L’innovation organisationnelle est souvent négligée lorsqu’on analyse les progrès industriels. L’analyse a tendance à trop s’attarder sur l’innovation technique et à laisser de côté, ce qui souvent la rend possible : le changement institutionnel. En histoire, la révolution industrielle est racontée à partir des inventions faites dans certains secteurs comme la filature et le tissage, les mines de charbon et les aciéries, la production d’énergie et les transports. De même, la révolution agricole est attribuée aux nouvelles semences, aux nouvelles techniques de drainage, d’irrigation ou de fertilisation des sols, aux innovations dans l’outillage et à la sélection des espèces pour l’élevage. Cela revient à postuler l’existence d’un déterminisme technologique fort.

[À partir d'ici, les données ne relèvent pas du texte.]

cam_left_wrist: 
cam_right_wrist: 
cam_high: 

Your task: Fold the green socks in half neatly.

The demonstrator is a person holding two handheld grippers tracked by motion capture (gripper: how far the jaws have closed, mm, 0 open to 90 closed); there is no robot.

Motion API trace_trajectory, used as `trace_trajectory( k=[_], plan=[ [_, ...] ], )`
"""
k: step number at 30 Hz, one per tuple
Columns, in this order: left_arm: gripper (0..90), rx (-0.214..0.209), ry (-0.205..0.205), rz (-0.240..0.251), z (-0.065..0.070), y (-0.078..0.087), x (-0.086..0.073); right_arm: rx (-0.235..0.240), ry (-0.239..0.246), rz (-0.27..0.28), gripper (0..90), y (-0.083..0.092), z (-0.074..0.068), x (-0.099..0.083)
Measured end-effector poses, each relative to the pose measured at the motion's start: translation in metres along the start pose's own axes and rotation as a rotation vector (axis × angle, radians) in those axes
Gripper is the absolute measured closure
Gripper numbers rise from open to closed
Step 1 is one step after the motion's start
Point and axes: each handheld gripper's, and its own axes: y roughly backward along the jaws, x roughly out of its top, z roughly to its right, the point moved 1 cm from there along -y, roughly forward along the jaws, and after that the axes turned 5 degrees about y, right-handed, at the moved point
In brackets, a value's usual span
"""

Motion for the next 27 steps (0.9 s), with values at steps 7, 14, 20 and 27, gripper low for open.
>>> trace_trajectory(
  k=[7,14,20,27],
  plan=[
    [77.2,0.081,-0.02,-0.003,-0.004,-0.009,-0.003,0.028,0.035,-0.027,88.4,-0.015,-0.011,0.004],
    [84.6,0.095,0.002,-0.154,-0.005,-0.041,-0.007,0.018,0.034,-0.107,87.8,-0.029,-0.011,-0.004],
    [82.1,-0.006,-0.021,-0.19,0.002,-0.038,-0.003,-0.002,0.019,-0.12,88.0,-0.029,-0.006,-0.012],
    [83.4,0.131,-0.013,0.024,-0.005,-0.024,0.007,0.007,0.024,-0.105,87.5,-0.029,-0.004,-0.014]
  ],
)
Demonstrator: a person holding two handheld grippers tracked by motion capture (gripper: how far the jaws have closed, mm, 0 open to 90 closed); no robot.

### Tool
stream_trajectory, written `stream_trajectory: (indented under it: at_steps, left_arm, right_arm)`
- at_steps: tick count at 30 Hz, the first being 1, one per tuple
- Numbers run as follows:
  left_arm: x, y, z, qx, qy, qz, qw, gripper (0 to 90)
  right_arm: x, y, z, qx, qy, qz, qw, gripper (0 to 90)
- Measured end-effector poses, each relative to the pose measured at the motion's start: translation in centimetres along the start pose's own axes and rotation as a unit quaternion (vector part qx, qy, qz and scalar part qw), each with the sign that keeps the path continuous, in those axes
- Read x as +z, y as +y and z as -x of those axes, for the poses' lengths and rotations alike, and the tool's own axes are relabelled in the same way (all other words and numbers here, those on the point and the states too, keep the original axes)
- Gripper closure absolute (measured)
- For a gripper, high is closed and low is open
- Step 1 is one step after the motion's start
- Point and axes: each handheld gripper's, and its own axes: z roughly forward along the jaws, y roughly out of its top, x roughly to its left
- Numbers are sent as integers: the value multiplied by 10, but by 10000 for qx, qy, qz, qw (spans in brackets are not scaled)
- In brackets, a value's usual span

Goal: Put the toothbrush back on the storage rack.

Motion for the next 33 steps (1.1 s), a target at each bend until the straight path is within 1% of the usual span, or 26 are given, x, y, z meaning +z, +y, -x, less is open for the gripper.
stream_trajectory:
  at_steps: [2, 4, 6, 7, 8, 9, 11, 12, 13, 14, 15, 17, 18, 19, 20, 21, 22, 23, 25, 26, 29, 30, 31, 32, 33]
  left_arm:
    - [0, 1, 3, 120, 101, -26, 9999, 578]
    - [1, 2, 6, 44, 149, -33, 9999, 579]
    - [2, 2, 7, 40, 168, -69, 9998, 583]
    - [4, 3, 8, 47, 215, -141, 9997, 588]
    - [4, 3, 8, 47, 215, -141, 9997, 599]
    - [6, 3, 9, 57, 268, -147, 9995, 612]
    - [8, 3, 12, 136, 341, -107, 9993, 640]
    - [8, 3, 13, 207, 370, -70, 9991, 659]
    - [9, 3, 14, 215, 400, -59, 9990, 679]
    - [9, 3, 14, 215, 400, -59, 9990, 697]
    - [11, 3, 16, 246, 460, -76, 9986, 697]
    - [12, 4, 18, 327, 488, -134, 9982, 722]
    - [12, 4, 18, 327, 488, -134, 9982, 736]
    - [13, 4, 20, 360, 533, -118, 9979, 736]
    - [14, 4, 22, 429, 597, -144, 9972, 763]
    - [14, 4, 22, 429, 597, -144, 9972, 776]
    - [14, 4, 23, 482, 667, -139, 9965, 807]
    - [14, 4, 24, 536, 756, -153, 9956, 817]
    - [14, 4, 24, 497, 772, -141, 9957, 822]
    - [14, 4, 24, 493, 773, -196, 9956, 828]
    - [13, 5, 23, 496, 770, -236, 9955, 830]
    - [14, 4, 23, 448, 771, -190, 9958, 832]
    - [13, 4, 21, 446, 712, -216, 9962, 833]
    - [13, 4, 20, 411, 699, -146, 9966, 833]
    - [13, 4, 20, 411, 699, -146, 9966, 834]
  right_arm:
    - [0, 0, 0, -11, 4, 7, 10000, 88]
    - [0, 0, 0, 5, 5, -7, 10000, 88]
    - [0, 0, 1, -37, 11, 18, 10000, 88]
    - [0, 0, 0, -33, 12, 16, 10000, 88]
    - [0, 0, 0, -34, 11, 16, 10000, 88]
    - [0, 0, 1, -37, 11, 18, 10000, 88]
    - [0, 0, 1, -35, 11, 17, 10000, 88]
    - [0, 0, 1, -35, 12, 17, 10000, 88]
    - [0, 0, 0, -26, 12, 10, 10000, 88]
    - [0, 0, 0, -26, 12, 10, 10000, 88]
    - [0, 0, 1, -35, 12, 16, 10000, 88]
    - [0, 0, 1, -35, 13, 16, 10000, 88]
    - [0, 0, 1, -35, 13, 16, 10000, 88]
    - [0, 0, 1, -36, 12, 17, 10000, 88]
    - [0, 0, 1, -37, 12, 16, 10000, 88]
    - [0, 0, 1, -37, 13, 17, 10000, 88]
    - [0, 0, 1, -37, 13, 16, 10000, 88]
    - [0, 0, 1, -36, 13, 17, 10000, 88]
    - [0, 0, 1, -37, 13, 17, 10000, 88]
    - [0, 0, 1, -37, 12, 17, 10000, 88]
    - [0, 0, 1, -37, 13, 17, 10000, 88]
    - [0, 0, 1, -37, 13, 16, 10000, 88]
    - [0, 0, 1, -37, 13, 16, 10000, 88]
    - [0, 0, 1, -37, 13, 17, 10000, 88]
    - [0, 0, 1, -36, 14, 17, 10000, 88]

Cette position tend à négliger l’approche en termes de changements organisationnels et sous-estime le poids des institutions dans le progrès industriel. C’est du moins le constat que font les théoriciens de l’économie institutionnelle qui souhaite étendre l’étude de l’histoire économique aux changements institutionnels. On peut invoquer deux exemples historiques incitant à la prise en compte de cette approche : le mouvement des enclosures qui joue un rôle considérable dans le développement de l’agriculture intensive et le système d’usine qui ouvre la voie au travail industriel.
Le mouvement des enclosures fait référence aux changements qui, dès le XIIe siècle mais surtout à partir de la fin du XVIe siècle et au XVIIe siècle ont transformé, dans certaines régions de l'Angleterre, une agriculture traditionnelle dans le cadre d'un système de coopération et de communauté d'administration des terres (généralement champs de superficie importante, sans limitation physique, cf. l’openfield) en système de propriété privée (chaque champ étant séparé du champ voisin par une barrière). La mise en culture de ces terres a favorisé les innovations techniques comme la suppression de la jachère et la rotation permanente des cultures qui se mettent en place lors de la révolution agricole. En outre, en favorisant l’exode rural, ce mouvement d’enclosure a mis à disposition à proximité des centres urbains une main-d’œuvre bon marché utilisable par les manufactures.
Le système d’usine est également une innovation dans l’organisation du travail industriel. Historiquement, on est passé du système de putting-out (un marchand-entrepreneur passe au domicile des travailleurs pour leur fournir une matière première ; ces travailleurs transforment la matière avec leurs propres outils, et le marchand-entrepreneur vient ensuite récupérer la production pour la vendre), à un système d’usine où des ouvriers sont organisés dans un collectif de travail et regroupés dans un même lieu. La réunion des travailleurs puis la division du travail en tâches plus simple à effectuer a ensuite favorisé le développement du machinisme, permettant ainsi d’accroître les cadences de production.
Si l’on compare ces deux évolutions, le passage de l’openfield à l’enclosure et celui du système de putting out au système d’usine, on peut remarquer un paradoxe : la logique d’évolution organisationnelle dans l’agriculture va du collectif à l’individuel, alors que dans l’industrie, elle va de l’individuel au collectif. Ce paradoxe est plus connu sous le nom de paradoxe de Dahlman, un spécialiste de l’économie institutionnelle. Il démontre ainsi que le travail collectif qui est un archaïsme dans l’agriculture est un progrès dans l’industrie.